-- Directions --
Each line holding the string "screw" is to be copied from the data.

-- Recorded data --
=== Section Start ===
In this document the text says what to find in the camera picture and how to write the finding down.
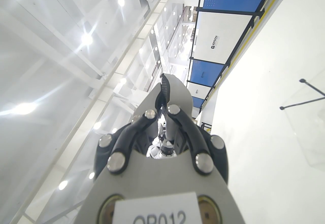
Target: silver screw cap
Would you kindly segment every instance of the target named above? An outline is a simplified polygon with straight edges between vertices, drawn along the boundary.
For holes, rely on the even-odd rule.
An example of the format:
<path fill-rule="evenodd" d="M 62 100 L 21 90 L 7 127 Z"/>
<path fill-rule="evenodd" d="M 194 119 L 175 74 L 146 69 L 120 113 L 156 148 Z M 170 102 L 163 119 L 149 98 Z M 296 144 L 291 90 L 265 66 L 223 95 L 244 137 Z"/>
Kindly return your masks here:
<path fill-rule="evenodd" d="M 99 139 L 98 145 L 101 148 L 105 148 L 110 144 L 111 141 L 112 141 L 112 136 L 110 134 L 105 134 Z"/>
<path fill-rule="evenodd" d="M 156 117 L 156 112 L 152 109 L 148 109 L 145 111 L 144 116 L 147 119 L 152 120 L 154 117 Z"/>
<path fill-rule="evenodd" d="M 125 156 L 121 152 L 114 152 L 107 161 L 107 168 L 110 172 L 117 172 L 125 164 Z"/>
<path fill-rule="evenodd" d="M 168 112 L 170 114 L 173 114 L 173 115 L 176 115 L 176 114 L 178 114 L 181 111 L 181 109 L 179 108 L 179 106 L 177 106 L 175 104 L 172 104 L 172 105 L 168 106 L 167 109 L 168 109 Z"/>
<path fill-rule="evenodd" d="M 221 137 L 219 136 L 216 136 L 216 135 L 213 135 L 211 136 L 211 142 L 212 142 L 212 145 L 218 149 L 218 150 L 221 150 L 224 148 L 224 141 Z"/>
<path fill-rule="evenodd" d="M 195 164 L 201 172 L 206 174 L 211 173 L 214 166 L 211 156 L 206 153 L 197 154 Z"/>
=== Section End ===
=== Section Start ===
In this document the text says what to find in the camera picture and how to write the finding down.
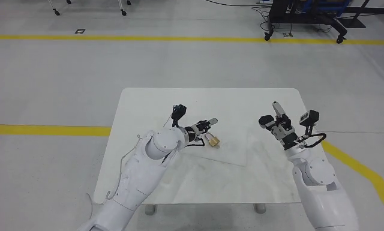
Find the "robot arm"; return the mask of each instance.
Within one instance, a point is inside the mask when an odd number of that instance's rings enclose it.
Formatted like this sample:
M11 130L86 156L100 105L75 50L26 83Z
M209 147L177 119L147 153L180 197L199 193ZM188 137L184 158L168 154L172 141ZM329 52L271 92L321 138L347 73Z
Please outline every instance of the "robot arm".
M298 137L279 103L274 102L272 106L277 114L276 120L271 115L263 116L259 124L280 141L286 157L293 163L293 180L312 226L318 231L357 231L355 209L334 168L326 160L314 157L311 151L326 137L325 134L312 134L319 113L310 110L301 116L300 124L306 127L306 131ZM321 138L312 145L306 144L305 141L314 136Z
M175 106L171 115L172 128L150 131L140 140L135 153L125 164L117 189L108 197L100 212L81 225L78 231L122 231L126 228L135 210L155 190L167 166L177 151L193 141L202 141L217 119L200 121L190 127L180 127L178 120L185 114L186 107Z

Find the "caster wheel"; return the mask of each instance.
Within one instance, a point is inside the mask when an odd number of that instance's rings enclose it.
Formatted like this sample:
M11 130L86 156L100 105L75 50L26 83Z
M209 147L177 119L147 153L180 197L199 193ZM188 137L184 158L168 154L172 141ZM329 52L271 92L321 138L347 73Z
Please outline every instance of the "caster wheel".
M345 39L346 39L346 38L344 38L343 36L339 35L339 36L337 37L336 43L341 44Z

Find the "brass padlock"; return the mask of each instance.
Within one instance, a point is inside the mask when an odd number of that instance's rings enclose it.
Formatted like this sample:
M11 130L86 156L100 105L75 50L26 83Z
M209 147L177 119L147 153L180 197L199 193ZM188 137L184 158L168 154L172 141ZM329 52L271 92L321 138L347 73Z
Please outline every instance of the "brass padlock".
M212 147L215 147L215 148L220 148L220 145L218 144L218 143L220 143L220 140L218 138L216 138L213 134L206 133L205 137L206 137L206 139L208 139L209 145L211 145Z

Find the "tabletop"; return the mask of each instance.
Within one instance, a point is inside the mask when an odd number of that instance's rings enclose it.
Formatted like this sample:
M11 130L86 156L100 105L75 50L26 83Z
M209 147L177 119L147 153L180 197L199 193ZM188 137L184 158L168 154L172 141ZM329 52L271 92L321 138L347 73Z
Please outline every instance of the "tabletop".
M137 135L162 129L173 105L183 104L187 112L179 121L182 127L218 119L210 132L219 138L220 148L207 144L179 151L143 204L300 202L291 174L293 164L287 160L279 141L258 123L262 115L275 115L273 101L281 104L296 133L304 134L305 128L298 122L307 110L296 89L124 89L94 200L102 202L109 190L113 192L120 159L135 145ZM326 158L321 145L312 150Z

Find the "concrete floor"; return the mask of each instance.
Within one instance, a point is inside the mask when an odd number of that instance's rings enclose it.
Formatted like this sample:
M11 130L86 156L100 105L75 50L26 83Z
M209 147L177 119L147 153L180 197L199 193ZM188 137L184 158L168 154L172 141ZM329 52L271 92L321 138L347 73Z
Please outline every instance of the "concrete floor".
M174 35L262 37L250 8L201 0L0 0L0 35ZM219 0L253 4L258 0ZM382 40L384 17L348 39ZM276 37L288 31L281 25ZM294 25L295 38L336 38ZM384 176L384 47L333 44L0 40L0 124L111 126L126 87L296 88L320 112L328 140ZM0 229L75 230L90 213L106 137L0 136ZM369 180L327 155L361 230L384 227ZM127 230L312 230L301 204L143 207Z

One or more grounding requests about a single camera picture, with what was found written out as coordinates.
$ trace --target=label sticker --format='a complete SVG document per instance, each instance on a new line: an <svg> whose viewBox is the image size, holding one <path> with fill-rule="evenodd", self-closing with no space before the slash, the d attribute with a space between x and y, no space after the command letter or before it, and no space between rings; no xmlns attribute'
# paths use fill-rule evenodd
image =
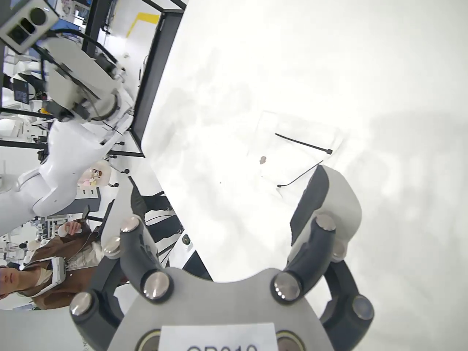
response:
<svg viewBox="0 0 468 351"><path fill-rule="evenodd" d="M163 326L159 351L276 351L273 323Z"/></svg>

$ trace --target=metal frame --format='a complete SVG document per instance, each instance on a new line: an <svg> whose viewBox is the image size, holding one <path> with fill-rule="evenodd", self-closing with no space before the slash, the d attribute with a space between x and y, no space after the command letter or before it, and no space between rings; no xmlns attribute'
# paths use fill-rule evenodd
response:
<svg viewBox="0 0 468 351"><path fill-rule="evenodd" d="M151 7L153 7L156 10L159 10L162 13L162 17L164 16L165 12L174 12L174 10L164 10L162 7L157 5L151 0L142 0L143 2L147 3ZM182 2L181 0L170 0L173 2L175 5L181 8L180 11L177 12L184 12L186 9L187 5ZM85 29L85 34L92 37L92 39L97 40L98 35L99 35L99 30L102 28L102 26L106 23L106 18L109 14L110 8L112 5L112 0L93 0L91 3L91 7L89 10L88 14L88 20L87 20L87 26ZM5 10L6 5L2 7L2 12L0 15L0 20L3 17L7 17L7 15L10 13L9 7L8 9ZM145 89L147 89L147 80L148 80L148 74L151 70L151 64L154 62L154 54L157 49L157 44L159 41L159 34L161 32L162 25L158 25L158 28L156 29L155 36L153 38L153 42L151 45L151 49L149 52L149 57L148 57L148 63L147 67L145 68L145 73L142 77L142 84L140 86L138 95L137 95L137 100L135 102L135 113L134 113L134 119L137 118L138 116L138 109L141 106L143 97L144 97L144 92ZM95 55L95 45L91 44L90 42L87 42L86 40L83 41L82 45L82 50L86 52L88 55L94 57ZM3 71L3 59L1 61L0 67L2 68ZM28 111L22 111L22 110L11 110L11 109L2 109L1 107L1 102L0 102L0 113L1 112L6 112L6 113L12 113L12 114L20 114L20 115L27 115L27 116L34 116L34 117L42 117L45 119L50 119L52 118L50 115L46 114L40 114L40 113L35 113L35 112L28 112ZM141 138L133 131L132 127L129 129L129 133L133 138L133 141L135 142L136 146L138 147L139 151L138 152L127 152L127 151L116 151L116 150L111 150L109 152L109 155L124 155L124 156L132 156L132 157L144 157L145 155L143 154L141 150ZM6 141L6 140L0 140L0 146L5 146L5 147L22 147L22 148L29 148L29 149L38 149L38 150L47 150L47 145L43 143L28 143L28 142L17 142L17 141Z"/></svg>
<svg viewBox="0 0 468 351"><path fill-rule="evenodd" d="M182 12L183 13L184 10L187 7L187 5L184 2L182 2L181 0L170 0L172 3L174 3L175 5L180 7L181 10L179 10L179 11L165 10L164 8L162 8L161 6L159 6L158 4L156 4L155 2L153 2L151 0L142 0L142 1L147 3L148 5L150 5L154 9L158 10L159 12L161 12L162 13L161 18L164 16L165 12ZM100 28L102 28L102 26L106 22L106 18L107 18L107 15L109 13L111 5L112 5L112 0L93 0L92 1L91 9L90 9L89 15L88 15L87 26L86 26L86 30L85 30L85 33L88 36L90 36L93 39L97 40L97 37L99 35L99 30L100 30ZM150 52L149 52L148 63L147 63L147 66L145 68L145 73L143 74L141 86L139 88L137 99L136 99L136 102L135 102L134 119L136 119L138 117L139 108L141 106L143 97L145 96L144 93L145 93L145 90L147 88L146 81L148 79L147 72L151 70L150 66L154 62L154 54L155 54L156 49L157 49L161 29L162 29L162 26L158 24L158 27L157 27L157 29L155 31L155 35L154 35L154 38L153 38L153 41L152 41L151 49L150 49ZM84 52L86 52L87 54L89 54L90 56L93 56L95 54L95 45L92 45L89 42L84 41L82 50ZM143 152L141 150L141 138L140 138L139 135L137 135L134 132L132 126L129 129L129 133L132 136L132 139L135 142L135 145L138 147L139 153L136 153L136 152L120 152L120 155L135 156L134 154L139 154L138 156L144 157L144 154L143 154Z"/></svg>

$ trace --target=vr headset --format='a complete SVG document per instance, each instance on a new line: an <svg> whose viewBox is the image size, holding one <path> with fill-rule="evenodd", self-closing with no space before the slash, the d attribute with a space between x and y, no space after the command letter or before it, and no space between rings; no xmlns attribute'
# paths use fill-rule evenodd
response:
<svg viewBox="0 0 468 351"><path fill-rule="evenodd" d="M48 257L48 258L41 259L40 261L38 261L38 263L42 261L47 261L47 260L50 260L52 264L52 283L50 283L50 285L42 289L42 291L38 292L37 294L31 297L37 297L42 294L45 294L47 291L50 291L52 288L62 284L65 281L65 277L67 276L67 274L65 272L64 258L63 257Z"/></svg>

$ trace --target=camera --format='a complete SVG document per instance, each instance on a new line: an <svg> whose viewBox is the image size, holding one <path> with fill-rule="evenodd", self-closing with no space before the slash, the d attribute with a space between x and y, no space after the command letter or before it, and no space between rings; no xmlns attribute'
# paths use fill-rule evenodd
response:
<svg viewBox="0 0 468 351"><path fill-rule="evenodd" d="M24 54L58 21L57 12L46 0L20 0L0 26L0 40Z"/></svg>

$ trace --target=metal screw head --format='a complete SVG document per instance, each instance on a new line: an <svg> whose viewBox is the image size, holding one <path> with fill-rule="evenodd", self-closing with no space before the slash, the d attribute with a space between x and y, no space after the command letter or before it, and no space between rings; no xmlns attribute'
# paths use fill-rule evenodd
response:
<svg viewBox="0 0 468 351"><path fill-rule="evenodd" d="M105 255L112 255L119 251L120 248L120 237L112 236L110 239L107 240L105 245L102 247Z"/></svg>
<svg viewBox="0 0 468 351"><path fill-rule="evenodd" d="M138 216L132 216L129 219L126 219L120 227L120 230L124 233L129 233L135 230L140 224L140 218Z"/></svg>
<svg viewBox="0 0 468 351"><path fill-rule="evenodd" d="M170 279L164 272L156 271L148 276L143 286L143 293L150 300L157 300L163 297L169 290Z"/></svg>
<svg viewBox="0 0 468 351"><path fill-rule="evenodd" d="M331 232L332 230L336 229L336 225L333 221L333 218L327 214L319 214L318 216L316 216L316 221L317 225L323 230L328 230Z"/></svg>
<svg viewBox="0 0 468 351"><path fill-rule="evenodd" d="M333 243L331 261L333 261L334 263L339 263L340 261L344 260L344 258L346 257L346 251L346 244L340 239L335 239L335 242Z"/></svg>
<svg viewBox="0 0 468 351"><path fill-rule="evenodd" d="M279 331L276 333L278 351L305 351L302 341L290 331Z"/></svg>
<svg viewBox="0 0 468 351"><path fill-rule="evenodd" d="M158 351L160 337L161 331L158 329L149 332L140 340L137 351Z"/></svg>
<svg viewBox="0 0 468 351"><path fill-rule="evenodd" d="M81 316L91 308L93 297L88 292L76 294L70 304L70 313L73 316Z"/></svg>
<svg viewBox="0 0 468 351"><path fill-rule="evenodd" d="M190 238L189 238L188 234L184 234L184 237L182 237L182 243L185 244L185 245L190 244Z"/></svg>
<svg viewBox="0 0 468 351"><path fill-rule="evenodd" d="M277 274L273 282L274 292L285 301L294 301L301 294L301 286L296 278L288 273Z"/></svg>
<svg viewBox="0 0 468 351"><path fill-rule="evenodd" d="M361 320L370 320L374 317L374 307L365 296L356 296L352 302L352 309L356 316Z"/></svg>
=== Section End ===
-- Worked solution --
Target: silver screw cap
$ trace --target=metal screw head --format='a complete SVG document per instance, each instance on a new line: an <svg> whose viewBox is the image size, holding one <path> with fill-rule="evenodd", self-closing with no space before the slash, the d attribute with a space between x and y, no space after the command letter or before it, and no space between rings; no xmlns attribute'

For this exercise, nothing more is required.